BRASILIA, May 22 (Reuters) – Brazil’s government announced on Friday a fresh 22.1 billion reais ($4.40 billion) spending block to comply with an expenditure growth cap in its fiscal framework, adding to a 1.6 billion reais restraint unveiled two months ago.
In its bimonthly revenue and expenditure report, the government said the total 23.7 billion reais spending block was required due to rising mandatory expenditures, notably higher social benefits, pension and payroll costs, which have squeezed available room under the cap and forced restraints on other outlays.
Under Brazil’s budget law, overall spending is capped at growth of up to 2.5% above inflation this year.
In the report, the Finance and Planning ministries also projected a primary budget deficit of 60.3 billion reais this year, compared with a 59.8 billion reais shortfall estimated in March.
The projected primary deficit corresponds to 0.44% of gross domestic product (GDP), versus a full-year target of 0.25% of GDP primary surplus.
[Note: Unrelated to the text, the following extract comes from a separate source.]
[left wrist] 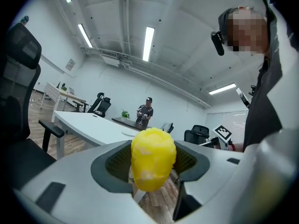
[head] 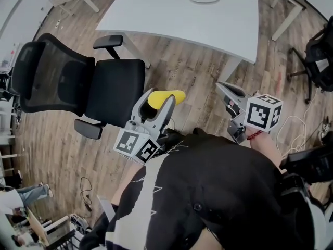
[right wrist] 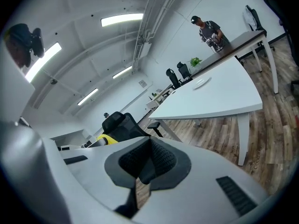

Under Brazil’s budget rules, however, the government can exclude certain expenditures, most notably part of its large stock of court-ordered payments, when measuring compliance with the fiscal target.
After these adjustments, the government now expects to post a primary surplus of 4.1 billion reais, up from a prior estimate of 3.5 billion reais, roughly flat in GDP terms and consistent with the goal, which allows a tolerance band of 0.25% of GDP in either direction.